Government info and advice : Coronavirus

Yes, indeed. In nursing Preliminary Training School in the 1950s our first practical lessons were in Hygiene. Hand washing, clean uniforms, but especially environmental hygiene had priority over other clinical skills.

We had to clean the practice suite top to bottom before lessons started: ‘damp dusting’ of all surfaces, the floor was strewn with damp tea leaves to collect under-bed dust after beds had been stripped and rubber mattresses disinfected with carbolic acid solution. Domestics would snarl “Get out of my way nurse!” if one tarried at the metal bedside lockers with one’s damp rag.

Bathrooms were scoured, and rubber bladder catheters soaking in carbolic tubs were freed of gunge and hung up to dry, ready for re-use. ‘Waste not Want not’ was the Golden Rule, and used bandages were washed and re-rolled for use on other limbs, heads and torsos.

Door knobs were burnished with Brasso. After this was done, the blackened rags had to be washed by hand and hung up to dry on the bathrail.

Sister’s desk was polished. My first ward sister kept a tin of Harrod’s furniture polish for her desk top. It was considered a test of one’s having internalised the Rules of Hygiene to be given this task. If one did not get a rebuke, one had passed. A haughty sniff from Sister suggested a bare pass had been achieved.

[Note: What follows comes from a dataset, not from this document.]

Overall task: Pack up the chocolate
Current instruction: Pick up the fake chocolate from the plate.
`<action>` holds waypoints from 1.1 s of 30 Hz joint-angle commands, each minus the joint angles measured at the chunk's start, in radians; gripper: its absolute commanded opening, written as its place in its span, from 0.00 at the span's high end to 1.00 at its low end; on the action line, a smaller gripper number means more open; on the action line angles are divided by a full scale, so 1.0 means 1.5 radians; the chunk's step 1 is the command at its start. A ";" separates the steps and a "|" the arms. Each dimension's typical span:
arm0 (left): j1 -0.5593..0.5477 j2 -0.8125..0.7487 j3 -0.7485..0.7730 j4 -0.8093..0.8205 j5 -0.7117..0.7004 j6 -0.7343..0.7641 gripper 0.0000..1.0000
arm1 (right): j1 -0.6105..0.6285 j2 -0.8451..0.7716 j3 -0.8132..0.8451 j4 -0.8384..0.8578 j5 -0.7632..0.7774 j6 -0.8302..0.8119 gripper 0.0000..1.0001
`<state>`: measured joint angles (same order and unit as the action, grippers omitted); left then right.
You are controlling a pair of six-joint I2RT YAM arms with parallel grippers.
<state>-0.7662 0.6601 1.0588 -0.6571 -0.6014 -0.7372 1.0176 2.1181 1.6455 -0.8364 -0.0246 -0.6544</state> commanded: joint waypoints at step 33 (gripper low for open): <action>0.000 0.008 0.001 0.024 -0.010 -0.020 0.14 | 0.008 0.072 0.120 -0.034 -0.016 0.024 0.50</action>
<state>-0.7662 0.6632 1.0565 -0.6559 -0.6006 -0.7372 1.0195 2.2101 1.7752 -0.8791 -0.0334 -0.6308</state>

Beds had to be spaced at Nightingale-ordained positions, measured by Sister’s rule, to prevent cross infection. Sash windows were opened at the top to allow the stale air to escape. Alternate windows were opened at the bottom to provide an up-draught. This was called the Hinks Rule.
Patients who complained of a cold draught were sometimes given a tubular gauze helmet to wear if their hair was sparse. Such hats were in Sister’s gift to dispense.

Cross infection was very rare. Purulence the cardinal sin. We washed our hands till they were red raw. No-one wore rubber gloves. There were no paper towels in those days, no disposable wipes. Incontinence was cleaned up with tow, a coarse brown fibrous material pulled off an all-purpose roll. We always used bare hands for such tasks, and sometimes a rubber apron.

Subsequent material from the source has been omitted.